### Description of the task
Once the line with "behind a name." is found in the data, output it and each following line exactly, up to and including the line with "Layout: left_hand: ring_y", and nothing before or after.

### Dataset extract
================

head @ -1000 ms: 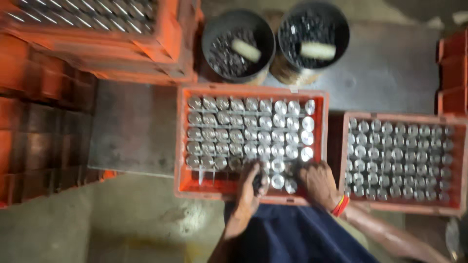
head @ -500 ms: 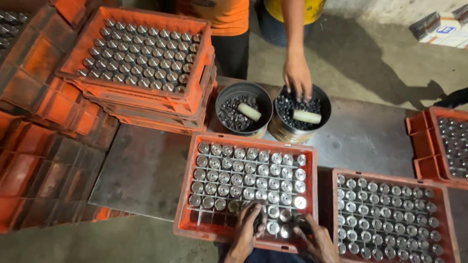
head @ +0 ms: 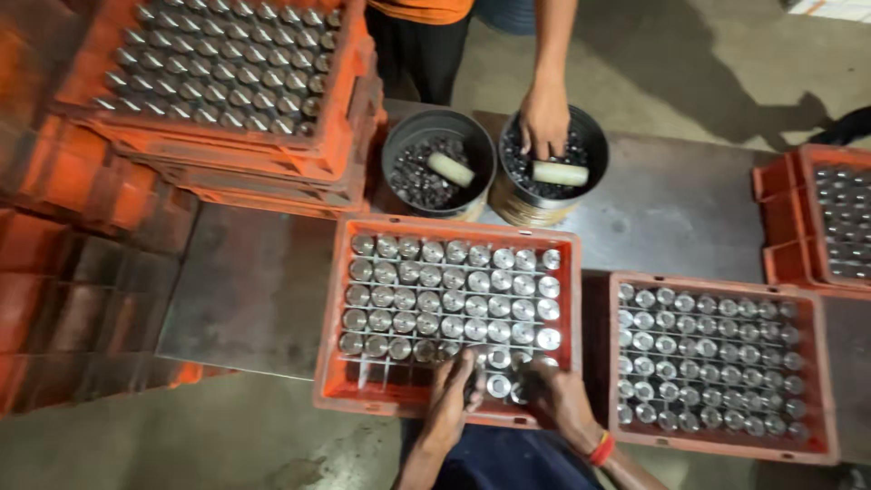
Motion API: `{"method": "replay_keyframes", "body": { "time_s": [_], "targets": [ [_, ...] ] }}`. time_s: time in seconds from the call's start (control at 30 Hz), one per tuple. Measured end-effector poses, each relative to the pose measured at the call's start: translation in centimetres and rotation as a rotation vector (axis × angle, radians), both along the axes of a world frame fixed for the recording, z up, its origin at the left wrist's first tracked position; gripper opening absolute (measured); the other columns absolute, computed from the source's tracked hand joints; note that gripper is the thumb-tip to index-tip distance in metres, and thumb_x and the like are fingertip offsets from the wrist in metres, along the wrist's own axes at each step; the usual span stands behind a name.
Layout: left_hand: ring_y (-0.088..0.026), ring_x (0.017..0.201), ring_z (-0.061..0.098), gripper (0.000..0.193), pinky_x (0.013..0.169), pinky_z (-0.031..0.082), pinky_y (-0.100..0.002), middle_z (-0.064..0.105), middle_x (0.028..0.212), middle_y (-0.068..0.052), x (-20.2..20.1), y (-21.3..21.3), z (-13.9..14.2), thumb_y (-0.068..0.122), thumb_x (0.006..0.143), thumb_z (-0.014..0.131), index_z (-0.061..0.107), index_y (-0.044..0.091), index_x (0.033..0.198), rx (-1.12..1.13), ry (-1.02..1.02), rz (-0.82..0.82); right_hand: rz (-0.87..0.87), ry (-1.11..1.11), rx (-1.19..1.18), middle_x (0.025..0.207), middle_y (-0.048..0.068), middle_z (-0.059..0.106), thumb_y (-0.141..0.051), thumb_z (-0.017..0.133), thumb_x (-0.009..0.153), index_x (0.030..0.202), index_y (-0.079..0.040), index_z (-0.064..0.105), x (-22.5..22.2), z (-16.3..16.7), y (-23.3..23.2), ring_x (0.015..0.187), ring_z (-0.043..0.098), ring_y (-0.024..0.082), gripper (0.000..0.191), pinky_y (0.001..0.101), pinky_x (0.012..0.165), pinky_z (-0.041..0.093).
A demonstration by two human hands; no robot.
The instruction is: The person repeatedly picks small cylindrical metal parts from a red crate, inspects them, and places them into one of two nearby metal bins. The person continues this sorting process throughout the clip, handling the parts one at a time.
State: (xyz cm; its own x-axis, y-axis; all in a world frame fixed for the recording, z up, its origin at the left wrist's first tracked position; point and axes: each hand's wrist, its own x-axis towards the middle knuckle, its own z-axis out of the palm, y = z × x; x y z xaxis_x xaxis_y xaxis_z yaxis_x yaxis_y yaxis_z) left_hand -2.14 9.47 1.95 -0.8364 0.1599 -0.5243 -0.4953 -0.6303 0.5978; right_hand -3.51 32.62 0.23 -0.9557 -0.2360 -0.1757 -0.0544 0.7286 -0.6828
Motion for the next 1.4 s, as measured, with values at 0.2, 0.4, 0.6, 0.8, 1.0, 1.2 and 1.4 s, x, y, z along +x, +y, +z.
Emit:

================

### Task answer
Motion API: `{"method": "replay_keyframes", "body": { "time_s": [_], "targets": [ [_, ...] ] }}`. time_s: time in seconds from the call's start (control at 30 Hz), one per tuple. Measured end-effector poses, each relative to the pose measured at the call's start: translation in centimetres and rotation as a rotation vector (axis × angle, radians), both along the axes of a world frame fixed for the recording, z up, its origin at the left wrist's first tracked position; gripper opening absolute (measured); the other columns absolute, computed from the source's tracked hand joints; note that gripper is the thumb-tip to index-tip distance in metres, and thumb_x and the like are fingertip offsets from the wrist in metres, along the wrist's own axes at each step; the usual span stands behind a name.
Layout: left_hand: ring_y (-0.088..0.026), ring_x (0.017..0.201), ring_z (-0.061..0.098), gripper (0.000..0.193), pinky_x (0.013..0.169), pinky_z (-0.031..0.082), pinky_y (-0.100..0.002), middle_z (-0.064..0.105), middle_x (0.028..0.212), middle_y (-0.068..0.052), x (-20.2..20.1), y (-21.3..21.3), z (-13.9..14.2), thumb_y (-0.068..0.122), thumb_x (0.006..0.143), thumb_z (-0.014..0.131), index_z (-0.061..0.107), index_y (-0.044..0.091), index_x (0.033..0.198), rx (-1.12..1.13), ry (-1.02..1.02), rz (-0.82..0.82); right_hand: rz (-0.87..0.87), ry (-1.11..1.11), rx (-1.19..1.18), middle_x (0.025..0.207), middle_y (-0.048..0.068), middle_z (-0.059..0.106), thumb_y (-0.141..0.051), thumb_z (-0.017..0.133), thumb_x (-0.009..0.153), index_x (0.030..0.202), index_y (-0.079..0.040), index_z (-0.064..0.105), x (-22.5..22.2), z (-16.3..16.7), y (-23.3..23.2), ring_x (0.015..0.187), ring_z (-0.043..0.098), ring_y (-0.024..0.082), gripper (0.000..0.191), pinky_y (0.001..0.101), pinky_x (0.012..0.165), pinky_z (-0.041..0.093).

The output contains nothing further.